Abstract: Online controlled experiments (A/B tests) have become the gold standard for learning the impact of new product features in technology companies. A/B testing empowers Wish to continuously improve the customer experience and measure the impact of new ideas, market strategies, product features, and machine learning models. At any given time, there are hundreds of experiments running at Wish.
Although the concept of A/B testing is simple, it is challenging to conduct A/B tests at scale. Over the past few years, data scientists and engineers at Wish have substantially evolved the statistical engine ( hereafter engine) of our experimentation platform. The engine provides t-test, ratio metric testing, or percentile metric testing to run hypothesis testing for different types of metrics. When rolling out a neutral feature, the engine runs non-inferiority tests. The engine conducts multiple hypothesis corrections and sequential testings when testing multiple metrics and making decisions sequentially. It also analyzes sample ratio mismatch that verifies that each experiment is unbiased. Further, to ensure the engine's reliability, we run hundreds of simulated A/A and A/B tests to evaluate the false-positive rate and power and various A/A tests to evaluate the false positives holistically.

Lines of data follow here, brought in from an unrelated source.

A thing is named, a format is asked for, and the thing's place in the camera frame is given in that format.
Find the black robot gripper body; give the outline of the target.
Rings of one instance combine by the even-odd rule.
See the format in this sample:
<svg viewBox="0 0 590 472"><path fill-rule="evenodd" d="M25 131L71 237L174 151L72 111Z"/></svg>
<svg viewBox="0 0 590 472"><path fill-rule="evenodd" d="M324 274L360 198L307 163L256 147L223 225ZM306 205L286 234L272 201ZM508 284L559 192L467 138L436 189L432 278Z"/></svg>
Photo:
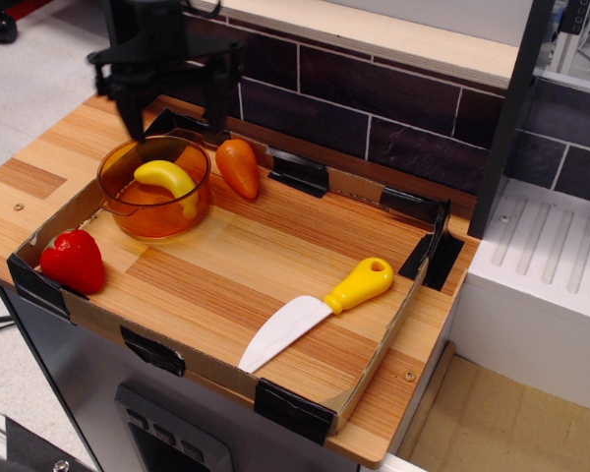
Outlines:
<svg viewBox="0 0 590 472"><path fill-rule="evenodd" d="M128 36L88 56L100 94L113 98L118 89L190 86L204 92L216 73L237 73L240 80L243 43L187 29L180 2L128 2L113 19Z"/></svg>

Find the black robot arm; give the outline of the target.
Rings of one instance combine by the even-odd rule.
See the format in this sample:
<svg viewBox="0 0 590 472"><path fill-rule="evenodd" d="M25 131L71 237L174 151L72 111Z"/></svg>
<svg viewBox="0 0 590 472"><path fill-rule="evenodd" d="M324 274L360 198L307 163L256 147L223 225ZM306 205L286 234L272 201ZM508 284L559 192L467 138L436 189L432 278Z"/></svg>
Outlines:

An open-source python library wishab from Wish implements this statistical engine. We tested the library in the field with the experiments at Wish. Further, The library wishab is platform agnostic. Data scientists at any company can utilize their existing data pipeline to compute the summary statistics, which are inputs for wishab. Lastly, we implemented wishab with scalability in mind and applied it for experiments with hundreds of millions of users.
Bio: Max is a Staff Data Scientist at Wish where he focuses on online experimentation (A/B testing) and machine learning. He has been revamping the A/B testing platform at Wish on various fronts, including infrastructure, statistical testing, usability, etc. His passion is to empower data-driven decision-making through the rigorous use of data. Max earned his Ph.D. in Statistical Informatics from the University of Arizona.